Итак, история повторялась.
– Может быть и помню, – ответил Кантэн, чувствуя, что сердце у него забилось сильнее.
– Я так и думал, – сказал ирландец, и тема была исчерпана.
На следующее утро Кантэн принялся за работу, словно никогда и не прерывал ее. В ней он видел единственное средство унять боль, терзавшую его сердце.
В первую же неделю весть о возвращении господина де Морле облетела все клубы и кофейни Лондона, и в академии стали появляться его старые друзья, которые захаживали к нему пофехтовать в прежние времена, и новые ученики.
Но подобные свидетельства неуменьшающейся популярности, эти предвестники богатства, не приносили Кантэну радости, не излечивали от апатии, охватывавшей его по окончании дневных трудов.
О’Келли наблюдал за ним с тревогой и нежностью, но не решался нарушить его мрачную замкнутость.
Однажды ранним утром, когда О’Келли в фехтовальном зале ожидал первого ученика, а Барлоу приводил в порядок приемную, дверь открылась и на пороге появилась изящная дама в серой бархатной накидке. Сердце ирландца радостно забилось, и он бросился навстречу гостье.
– Ах! Входите, входите, мадемуазель. У меня есть для вас радостная новость. Он вернулся.
Жермена пошатнулась, и ее лицо побледнело.
– Вы хотите сказать, что он здесь? – голос девушки дрожал.
– Разве именно это я не говорю вам? Слава Всевышнему! Никак вы плачете?
Она смахнула слезы.
– От облегчения, О’Келли. Из благодарности. Я так боялась, что он не вернется. Когда… когда он приехал?
– Завтра будет две недели.
– Две недели! – удивление, замешательство, досада отразились на лице мадемуазель де Шеньер. – Две недели!
– Ровнехонько. Почему бы вам не подняться наверх и не застать его врасплох?
Из приемной в фехтовальный зал вошел привлеченный звуком голосов Барлоу.
– Пусть Барлоу передаст ему, что я здесь.
– Ах, так не годится. Он сидит в полном одиночестве за завтраком и хандрит. Своим появлением, мадемуазель, вы прогоните его хандру.
О’Келли провел Жермену через приемную и открыл дверь, ведущую на лестницу.
– А теперь, поднимайтесь. Белая дверь направо.
Возможно, она повиновалась только потому, что услышала про хандру Кантэна. Она поднялась на второй этаж, открыла дверь и остановилась на пороге уютной, обитой белыми панелями комнаты, залитой утренним октябрьским солнцем.
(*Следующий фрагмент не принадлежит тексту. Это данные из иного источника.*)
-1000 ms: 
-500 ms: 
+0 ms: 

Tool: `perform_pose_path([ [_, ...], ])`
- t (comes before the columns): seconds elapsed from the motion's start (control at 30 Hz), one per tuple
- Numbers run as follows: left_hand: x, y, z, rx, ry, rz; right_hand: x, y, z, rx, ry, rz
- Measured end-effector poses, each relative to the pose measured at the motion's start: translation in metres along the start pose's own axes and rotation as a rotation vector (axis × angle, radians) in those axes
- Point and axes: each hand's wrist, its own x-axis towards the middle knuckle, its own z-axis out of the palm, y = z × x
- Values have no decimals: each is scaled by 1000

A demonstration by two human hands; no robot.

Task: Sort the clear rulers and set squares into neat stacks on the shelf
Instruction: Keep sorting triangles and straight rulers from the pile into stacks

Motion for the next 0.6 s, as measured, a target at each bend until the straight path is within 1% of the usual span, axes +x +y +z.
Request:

Кантэн сидел за столом спиной к двери и, думая, что пришел Барлоу, не пошевелился.
На нем был темно-синий парчовый халат. Темно-каштановые с бронзовым отливом волосы, как и раньше, были аккуратно заплетены в косичку, голова задумчиво склонилась. Убранство стола – белоснежная скатерть, сверкавшие в лучах солнца хрусталь и серебро, ваза с поздними розами – все говорило об утонченном вкусе Кантэна.
Жермена задумчиво смотрела на молодого человека, и на глазах у нее выступили слезы. Наконец Кантэн пошевелился.
– Какого черта вы не закрываете дверь? – он оглянулся, увидел Жермену и вскочил на ноги.
Несколько мгновений он не сводил с нее глаз, на его побледневшем лице застыл испуг. Затем, словно придя в себя, он поклонился.
– Вы оказываете мне честь… маркиза.
Настала ее очередь испугаться. Шурша платьем, она подошла к молодому человеку.
– Но, Кантэн! Что это значит?
– Вам не следовало приходить сюда, – мягко ответил он.
– Не следовало? Лучше позвольте спросить, почему вы сами не пришли ко мне? Мне сказали, что вот уже две недели как вы вернулись.
– Я… я не знал, где вас найти.
– А вы искали меня?
– Я полагал, что это ни к чему.
Жермена нахмурилась.
– Из-за госпожи де Шеньер? – спросила она, но не стала ждать ответа. – Вам известно, какой нынче месяц и год? Я совершеннолетняя, Кантэн, и могу распоряжаться собой.
– Примите мои поздравления, маркиза, – церемонно проговорил Кантэн.
– Маркиза?
– Маркиза де Шавере.
Она улыбнулась, стараясь скрыть боль и замешательство.
– Вы опережаете события, Кантэн. Вы еще не сделали меня маркизой.
– И никогда не сделаю, поскольку это не в моей власти. Вы уже маркиза де Шавере и титул принадлежит вам по праву.
– Я… я не понимаю, – ее взгляд просил его объясниться, что он и сделал.